What to produce -
This exercise asks for every line of the material that includes the word "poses".

****************************************

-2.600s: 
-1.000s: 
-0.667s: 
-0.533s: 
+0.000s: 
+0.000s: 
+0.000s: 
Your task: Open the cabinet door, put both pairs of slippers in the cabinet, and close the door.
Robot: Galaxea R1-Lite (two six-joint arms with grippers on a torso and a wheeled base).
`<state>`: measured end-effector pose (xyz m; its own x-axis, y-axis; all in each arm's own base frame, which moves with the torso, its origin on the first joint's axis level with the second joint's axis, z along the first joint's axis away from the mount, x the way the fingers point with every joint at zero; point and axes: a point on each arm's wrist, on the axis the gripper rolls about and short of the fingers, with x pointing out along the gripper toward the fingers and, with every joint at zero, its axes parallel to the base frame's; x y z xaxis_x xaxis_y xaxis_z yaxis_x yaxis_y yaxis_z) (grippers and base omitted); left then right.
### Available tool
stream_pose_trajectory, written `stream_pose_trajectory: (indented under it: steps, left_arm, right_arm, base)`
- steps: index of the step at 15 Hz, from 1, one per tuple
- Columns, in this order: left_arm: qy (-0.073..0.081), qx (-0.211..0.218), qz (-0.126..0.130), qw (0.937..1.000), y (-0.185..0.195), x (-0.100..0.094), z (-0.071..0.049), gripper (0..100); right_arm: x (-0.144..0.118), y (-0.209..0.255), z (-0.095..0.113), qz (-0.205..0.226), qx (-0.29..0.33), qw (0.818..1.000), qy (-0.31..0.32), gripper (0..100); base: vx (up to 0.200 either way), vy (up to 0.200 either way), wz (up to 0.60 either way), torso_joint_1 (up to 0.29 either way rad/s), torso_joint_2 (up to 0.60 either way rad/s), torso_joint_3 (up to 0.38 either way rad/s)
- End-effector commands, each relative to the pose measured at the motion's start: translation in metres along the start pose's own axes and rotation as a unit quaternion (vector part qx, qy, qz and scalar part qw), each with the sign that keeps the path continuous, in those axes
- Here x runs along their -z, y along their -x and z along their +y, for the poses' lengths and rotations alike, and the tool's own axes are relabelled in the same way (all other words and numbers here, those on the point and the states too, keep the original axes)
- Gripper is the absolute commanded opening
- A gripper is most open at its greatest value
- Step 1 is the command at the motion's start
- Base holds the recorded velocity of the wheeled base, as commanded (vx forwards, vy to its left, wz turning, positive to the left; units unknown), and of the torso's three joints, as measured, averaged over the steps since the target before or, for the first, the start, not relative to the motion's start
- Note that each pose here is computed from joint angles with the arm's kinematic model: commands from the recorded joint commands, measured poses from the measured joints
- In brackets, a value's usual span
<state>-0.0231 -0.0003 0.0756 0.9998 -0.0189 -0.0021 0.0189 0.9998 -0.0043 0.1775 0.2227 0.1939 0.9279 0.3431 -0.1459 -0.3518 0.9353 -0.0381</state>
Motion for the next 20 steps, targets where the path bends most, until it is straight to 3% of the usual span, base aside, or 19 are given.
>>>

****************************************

Exercise response -
- Here x runs along their -z, y along their -x and z along their +y, for the poses' lengths and rotations alike, and the tool's own axes are relabelled in the same way (all other words and numbers here, those on the point and the states too, keep the original axes)
- Note that each pose here is computed from joint angles with the arm's kinematic model: commands from the recorded joint commands, measured poses from the measured joints

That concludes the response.